• The problem: How many lines in the material contain the string "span"? Only the number is wanted.

• Recorded information:
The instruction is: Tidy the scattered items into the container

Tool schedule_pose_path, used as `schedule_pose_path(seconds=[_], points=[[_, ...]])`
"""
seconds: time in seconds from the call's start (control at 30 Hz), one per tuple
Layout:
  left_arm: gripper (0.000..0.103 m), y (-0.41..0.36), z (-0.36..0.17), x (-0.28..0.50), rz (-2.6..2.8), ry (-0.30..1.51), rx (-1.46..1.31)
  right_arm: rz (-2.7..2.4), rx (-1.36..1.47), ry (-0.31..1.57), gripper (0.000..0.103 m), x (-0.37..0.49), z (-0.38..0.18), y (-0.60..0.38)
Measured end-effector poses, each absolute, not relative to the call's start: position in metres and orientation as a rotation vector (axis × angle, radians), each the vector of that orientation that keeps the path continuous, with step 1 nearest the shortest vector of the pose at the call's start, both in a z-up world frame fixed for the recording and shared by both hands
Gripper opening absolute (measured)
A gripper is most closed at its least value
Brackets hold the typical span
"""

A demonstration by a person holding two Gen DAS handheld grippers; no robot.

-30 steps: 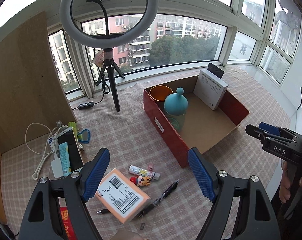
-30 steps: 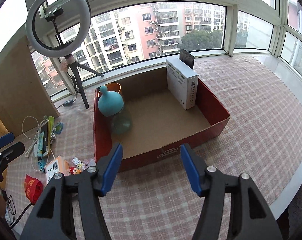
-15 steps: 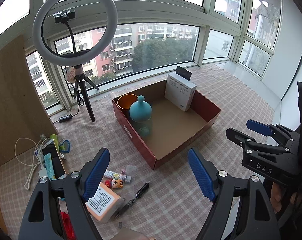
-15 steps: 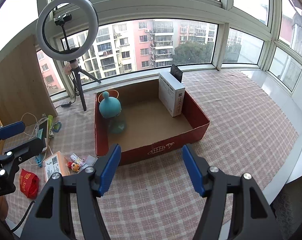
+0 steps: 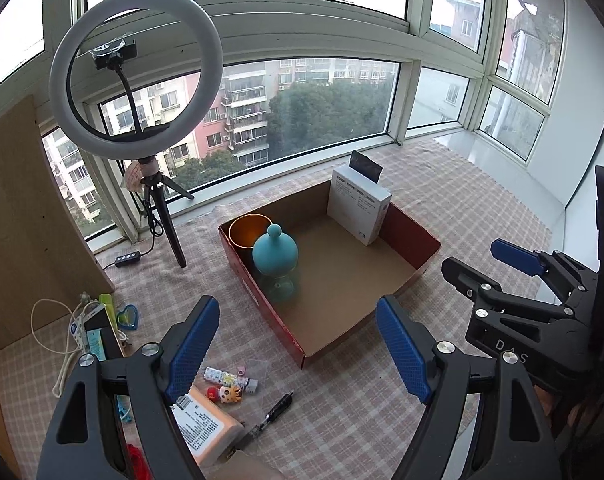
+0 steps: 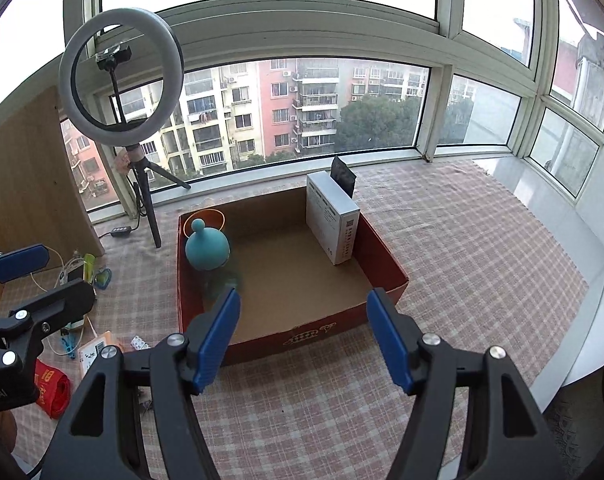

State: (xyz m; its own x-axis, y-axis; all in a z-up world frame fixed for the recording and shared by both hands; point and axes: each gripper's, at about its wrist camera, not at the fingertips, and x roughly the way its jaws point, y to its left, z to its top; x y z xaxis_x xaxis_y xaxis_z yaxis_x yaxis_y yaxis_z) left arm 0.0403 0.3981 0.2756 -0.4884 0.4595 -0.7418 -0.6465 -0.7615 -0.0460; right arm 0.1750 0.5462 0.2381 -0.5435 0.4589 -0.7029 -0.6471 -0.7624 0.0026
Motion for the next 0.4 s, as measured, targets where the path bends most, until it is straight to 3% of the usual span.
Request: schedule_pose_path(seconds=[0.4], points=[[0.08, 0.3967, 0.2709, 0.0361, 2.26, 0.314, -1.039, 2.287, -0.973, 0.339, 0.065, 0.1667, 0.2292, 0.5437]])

• Task answer: 2